Data shown Start Marker

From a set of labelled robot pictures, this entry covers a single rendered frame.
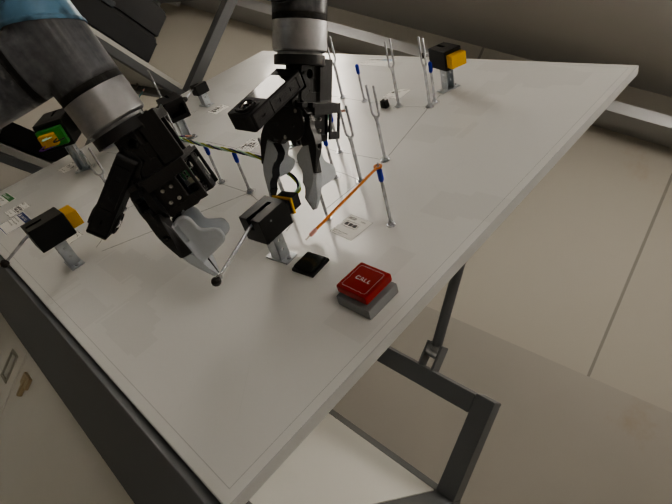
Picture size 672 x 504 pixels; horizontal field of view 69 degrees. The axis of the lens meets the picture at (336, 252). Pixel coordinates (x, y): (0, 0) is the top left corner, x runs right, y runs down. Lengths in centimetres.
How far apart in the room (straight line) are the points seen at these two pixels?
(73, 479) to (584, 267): 262
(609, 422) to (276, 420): 257
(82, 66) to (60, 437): 53
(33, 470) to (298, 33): 75
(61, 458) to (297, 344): 41
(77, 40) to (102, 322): 40
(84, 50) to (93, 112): 6
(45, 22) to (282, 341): 42
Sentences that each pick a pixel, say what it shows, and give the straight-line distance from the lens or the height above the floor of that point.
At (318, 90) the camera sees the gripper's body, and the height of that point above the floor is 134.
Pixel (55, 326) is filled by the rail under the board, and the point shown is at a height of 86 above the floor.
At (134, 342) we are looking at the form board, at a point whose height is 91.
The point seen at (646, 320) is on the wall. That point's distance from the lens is 303.
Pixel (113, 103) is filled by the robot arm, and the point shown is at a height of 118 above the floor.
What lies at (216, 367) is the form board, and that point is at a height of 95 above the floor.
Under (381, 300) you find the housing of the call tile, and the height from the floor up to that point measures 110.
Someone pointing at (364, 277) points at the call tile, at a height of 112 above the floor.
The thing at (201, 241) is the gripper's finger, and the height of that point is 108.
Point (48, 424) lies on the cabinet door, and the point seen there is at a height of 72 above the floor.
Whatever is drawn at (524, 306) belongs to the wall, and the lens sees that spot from 290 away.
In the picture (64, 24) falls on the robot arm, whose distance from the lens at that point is 61.
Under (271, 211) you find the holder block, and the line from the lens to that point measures 68.
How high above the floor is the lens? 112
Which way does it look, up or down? 1 degrees up
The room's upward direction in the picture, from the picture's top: 23 degrees clockwise
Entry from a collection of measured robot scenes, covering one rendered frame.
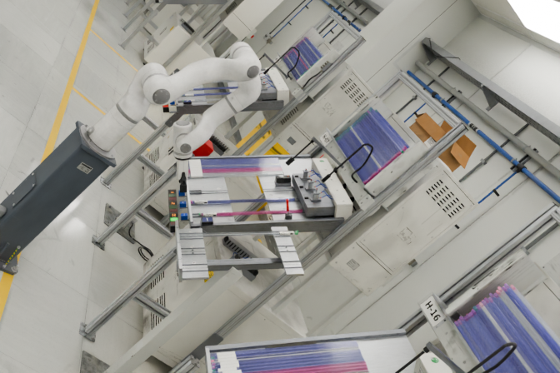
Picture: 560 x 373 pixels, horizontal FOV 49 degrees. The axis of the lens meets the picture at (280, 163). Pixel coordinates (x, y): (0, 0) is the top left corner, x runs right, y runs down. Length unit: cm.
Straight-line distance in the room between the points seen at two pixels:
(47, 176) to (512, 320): 186
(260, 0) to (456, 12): 227
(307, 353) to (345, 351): 13
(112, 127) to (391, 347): 139
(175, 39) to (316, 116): 337
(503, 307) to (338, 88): 245
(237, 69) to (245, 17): 474
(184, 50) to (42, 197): 477
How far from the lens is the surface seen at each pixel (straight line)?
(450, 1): 625
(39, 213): 282
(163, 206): 438
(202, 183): 312
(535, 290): 231
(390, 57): 616
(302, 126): 423
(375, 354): 221
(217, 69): 259
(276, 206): 295
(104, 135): 264
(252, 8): 728
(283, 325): 319
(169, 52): 732
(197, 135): 266
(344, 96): 423
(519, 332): 202
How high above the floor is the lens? 168
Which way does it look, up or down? 10 degrees down
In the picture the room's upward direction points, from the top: 48 degrees clockwise
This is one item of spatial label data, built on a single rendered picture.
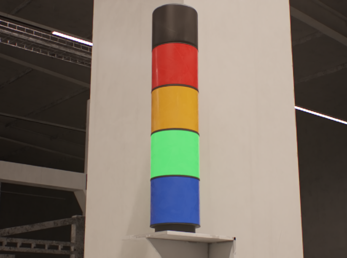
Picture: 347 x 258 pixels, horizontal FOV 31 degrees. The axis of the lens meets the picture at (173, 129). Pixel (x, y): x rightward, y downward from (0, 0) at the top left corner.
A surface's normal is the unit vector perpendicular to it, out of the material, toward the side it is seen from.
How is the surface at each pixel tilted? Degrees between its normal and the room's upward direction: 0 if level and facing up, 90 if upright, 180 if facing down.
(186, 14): 90
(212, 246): 90
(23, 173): 90
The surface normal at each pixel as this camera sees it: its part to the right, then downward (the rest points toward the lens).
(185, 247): 0.65, -0.21
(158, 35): -0.72, -0.19
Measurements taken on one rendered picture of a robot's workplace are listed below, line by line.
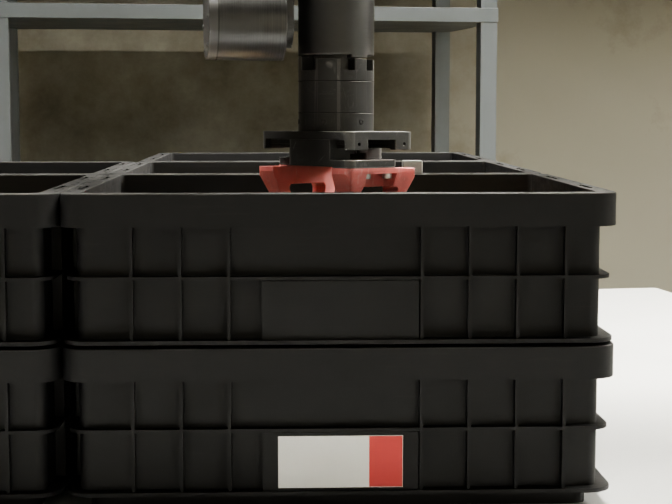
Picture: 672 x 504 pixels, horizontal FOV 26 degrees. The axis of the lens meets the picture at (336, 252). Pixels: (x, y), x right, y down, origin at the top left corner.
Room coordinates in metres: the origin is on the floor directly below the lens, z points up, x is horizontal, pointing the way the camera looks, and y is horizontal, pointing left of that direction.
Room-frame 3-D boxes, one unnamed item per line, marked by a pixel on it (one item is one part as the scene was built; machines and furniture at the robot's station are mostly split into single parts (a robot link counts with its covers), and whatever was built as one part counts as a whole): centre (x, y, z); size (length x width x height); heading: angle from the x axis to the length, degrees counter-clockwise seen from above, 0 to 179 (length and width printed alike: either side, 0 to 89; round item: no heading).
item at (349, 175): (1.09, -0.01, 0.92); 0.07 x 0.07 x 0.09; 41
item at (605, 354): (1.17, 0.00, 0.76); 0.40 x 0.30 x 0.12; 92
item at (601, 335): (1.17, 0.00, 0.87); 0.40 x 0.30 x 0.11; 92
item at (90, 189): (1.17, 0.00, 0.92); 0.40 x 0.30 x 0.02; 92
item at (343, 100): (1.10, 0.00, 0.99); 0.10 x 0.07 x 0.07; 41
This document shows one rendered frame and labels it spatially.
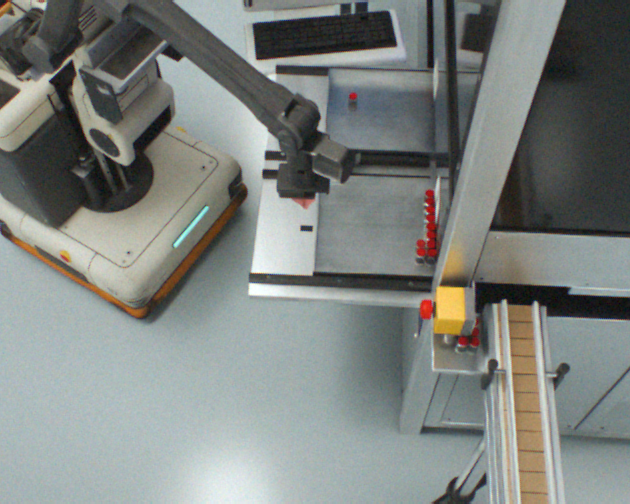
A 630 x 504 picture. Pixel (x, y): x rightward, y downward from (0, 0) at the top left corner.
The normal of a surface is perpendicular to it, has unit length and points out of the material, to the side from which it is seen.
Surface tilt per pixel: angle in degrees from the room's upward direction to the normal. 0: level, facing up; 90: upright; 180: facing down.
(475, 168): 90
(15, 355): 0
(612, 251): 90
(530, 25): 90
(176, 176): 0
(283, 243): 0
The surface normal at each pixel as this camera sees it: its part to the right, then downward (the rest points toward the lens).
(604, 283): -0.07, 0.86
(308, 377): -0.02, -0.51
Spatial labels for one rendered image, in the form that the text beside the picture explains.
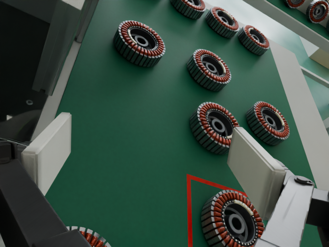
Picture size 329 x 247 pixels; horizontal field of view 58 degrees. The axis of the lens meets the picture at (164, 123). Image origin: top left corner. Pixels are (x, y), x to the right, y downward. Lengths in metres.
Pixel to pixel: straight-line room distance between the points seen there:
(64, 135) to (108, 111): 0.34
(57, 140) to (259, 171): 0.12
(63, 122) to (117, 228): 0.27
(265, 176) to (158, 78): 0.51
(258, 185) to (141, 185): 0.32
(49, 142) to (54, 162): 0.02
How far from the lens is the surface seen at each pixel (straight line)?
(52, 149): 0.17
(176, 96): 0.64
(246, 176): 0.19
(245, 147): 0.20
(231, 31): 0.97
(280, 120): 0.79
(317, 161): 0.89
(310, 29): 1.72
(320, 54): 4.10
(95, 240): 0.38
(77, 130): 0.49
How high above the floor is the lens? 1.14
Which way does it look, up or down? 43 degrees down
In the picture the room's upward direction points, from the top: 41 degrees clockwise
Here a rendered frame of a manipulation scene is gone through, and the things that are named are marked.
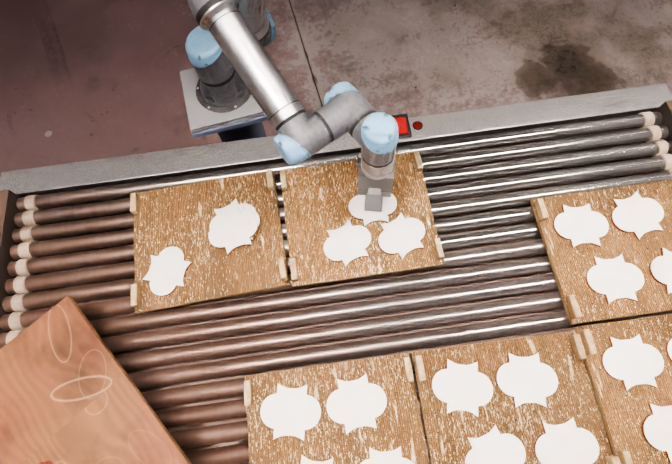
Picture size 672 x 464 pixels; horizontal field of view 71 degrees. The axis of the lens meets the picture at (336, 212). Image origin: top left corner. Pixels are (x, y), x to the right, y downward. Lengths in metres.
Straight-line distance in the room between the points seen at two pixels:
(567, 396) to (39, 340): 1.26
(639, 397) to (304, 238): 0.90
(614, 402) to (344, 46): 2.24
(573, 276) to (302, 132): 0.81
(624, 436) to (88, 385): 1.23
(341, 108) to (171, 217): 0.63
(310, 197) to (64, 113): 1.99
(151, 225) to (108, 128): 1.52
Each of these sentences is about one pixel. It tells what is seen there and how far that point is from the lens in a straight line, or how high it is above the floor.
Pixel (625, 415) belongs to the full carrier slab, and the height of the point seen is 0.94.
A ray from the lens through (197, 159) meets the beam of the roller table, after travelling 1.49.
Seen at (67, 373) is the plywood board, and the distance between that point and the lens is 1.29.
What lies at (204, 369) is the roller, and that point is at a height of 0.92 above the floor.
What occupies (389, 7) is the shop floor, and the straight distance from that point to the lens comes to 3.11.
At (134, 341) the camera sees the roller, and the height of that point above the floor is 0.92.
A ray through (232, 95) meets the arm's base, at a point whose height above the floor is 0.93.
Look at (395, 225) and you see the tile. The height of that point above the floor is 0.95.
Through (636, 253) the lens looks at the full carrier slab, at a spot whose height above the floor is 0.94.
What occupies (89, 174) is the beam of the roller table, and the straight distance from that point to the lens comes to 1.60.
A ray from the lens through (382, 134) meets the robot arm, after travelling 0.95.
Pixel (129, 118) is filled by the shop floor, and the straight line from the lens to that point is 2.87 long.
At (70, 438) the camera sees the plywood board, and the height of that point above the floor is 1.04.
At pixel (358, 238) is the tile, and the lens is 1.28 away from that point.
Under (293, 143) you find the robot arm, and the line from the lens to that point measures 0.98.
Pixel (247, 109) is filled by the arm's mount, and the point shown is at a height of 0.89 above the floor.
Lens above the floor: 2.15
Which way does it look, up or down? 67 degrees down
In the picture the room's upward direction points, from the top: 5 degrees counter-clockwise
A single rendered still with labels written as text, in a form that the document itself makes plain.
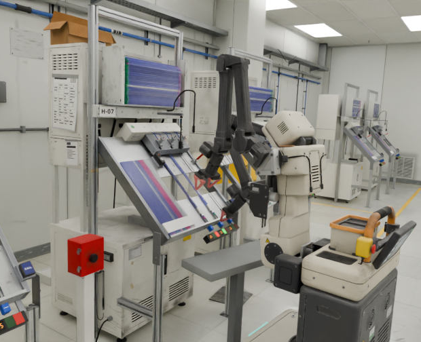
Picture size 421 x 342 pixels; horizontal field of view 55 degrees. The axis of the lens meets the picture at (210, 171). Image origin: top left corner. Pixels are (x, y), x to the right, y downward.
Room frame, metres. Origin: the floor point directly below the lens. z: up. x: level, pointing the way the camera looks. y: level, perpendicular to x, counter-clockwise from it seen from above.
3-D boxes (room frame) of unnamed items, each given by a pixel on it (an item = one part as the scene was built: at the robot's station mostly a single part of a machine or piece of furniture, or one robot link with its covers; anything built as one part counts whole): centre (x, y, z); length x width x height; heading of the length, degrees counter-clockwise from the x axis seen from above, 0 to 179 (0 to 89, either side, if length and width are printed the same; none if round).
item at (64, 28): (2.66, 0.72, 1.82); 0.68 x 0.30 x 0.20; 147
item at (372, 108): (8.00, -2.99, 0.95); 1.36 x 0.82 x 1.90; 57
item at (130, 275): (2.61, 0.55, 0.31); 0.70 x 0.65 x 0.62; 147
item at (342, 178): (6.80, -2.18, 0.95); 1.36 x 0.82 x 1.90; 57
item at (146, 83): (2.59, 0.41, 1.52); 0.51 x 0.13 x 0.27; 147
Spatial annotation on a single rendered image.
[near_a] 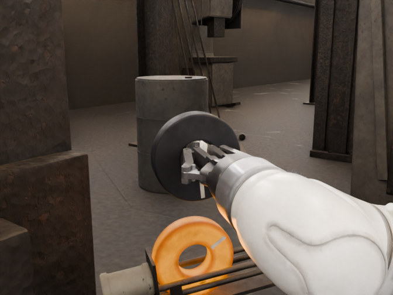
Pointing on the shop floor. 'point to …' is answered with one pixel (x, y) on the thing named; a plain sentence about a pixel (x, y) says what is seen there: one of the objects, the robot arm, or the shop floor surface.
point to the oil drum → (163, 115)
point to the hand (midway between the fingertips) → (196, 147)
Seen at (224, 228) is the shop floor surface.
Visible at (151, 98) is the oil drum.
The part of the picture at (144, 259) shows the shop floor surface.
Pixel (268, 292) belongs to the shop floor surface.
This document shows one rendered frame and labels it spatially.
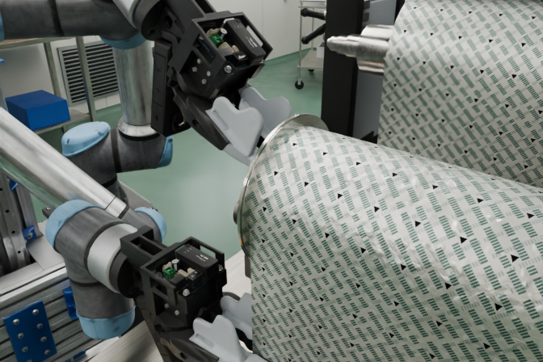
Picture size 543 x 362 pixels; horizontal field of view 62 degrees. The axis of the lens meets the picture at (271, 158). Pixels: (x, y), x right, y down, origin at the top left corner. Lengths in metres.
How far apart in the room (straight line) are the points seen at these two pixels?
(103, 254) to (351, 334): 0.31
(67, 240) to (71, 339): 0.78
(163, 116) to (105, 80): 4.01
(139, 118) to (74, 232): 0.56
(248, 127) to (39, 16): 0.31
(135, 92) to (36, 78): 3.17
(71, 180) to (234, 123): 0.38
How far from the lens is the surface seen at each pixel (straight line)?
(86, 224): 0.61
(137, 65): 1.06
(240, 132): 0.44
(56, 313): 1.33
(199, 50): 0.45
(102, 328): 0.70
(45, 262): 1.31
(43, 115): 3.65
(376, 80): 0.76
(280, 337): 0.44
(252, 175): 0.36
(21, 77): 4.18
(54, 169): 0.76
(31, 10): 0.62
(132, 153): 1.17
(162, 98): 0.52
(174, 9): 0.48
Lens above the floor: 1.46
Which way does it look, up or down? 25 degrees down
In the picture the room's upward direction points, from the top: straight up
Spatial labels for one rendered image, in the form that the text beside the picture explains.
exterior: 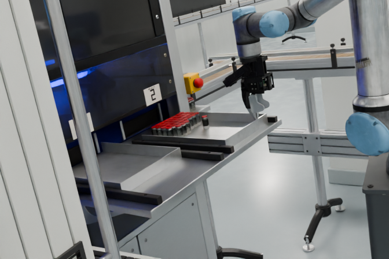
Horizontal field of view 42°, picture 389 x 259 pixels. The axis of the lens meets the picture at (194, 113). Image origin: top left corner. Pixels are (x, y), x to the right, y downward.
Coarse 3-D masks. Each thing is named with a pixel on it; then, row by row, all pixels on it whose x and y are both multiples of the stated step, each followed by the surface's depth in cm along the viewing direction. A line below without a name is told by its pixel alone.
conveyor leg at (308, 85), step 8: (304, 80) 246; (312, 80) 246; (304, 88) 248; (312, 88) 247; (304, 96) 249; (312, 96) 248; (312, 104) 248; (312, 112) 249; (312, 120) 251; (312, 128) 252; (312, 160) 259; (320, 160) 256; (320, 168) 257; (320, 176) 258; (320, 184) 259; (320, 192) 261; (320, 200) 262
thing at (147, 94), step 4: (156, 84) 181; (148, 88) 177; (152, 88) 179; (156, 88) 181; (144, 92) 176; (148, 92) 177; (152, 92) 179; (156, 92) 181; (160, 92) 182; (148, 96) 177; (152, 96) 179; (156, 96) 181; (160, 96) 182; (148, 100) 177; (156, 100) 181; (148, 104) 177
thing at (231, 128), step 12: (216, 120) 182; (228, 120) 179; (240, 120) 176; (252, 120) 173; (264, 120) 168; (192, 132) 174; (204, 132) 172; (216, 132) 169; (228, 132) 167; (240, 132) 156; (252, 132) 162; (216, 144) 152; (228, 144) 151
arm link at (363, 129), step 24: (360, 0) 114; (384, 0) 114; (360, 24) 116; (384, 24) 115; (360, 48) 118; (384, 48) 116; (360, 72) 120; (384, 72) 118; (360, 96) 122; (384, 96) 119; (360, 120) 121; (384, 120) 119; (360, 144) 124; (384, 144) 118
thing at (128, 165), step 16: (112, 144) 167; (128, 144) 163; (112, 160) 160; (128, 160) 158; (144, 160) 155; (160, 160) 143; (176, 160) 149; (80, 176) 151; (112, 176) 146; (128, 176) 144; (144, 176) 138
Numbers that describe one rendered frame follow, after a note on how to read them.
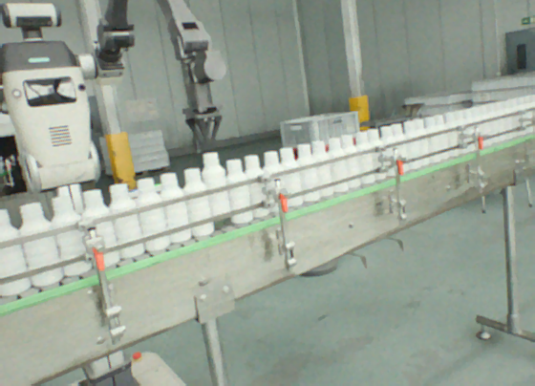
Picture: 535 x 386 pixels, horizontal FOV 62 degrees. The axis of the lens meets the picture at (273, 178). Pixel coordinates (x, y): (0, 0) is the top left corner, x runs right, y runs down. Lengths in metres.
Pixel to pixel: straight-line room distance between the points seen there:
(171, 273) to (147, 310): 0.09
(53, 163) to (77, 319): 0.69
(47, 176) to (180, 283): 0.69
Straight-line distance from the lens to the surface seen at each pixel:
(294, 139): 3.74
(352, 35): 11.49
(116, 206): 1.03
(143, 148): 10.69
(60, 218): 1.01
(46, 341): 1.03
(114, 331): 0.99
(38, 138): 1.58
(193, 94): 1.10
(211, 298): 1.12
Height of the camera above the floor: 1.30
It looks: 10 degrees down
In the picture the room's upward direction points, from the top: 8 degrees counter-clockwise

Data shown End Marker

* Work order: Give again, please, precisely the lines that begin the records and run through the line with "The point seen at" in it, keeping both end lines and dropping any pictures.

* Output for this task:
From a set of labelled robot pictures, this entry covers a single rendered frame.
Picture size 672 x 504 pixels; horizontal field of view 69 degrees. The axis of the lens meets the picture at (336, 252). Pixel coordinates (x, y): (0, 0) is the top left corner, x runs right, y runs down. Lengths in centimetres.
How far apart in the room (straight line) are the points seen at these two pixels?
(73, 479) to (584, 267): 262
(609, 422) to (276, 420): 257
(82, 66) to (60, 437): 53
(33, 470) to (298, 33): 75
(61, 458) to (297, 344): 41
(77, 40) to (102, 322): 40
(84, 50) to (93, 112): 6
(45, 22) to (282, 341): 42
Sentences that each pick a pixel, say what it shows, and give the straight-line distance from the lens or the height above the floor of that point.
At (318, 90) the camera sees the gripper's body, and the height of that point above the floor is 134.
Pixel (55, 326) is filled by the rail under the board, and the point shown is at a height of 86 above the floor.
At (134, 342) we are looking at the form board, at a point whose height is 91.
The point seen at (646, 320) is on the wall. That point's distance from the lens is 303.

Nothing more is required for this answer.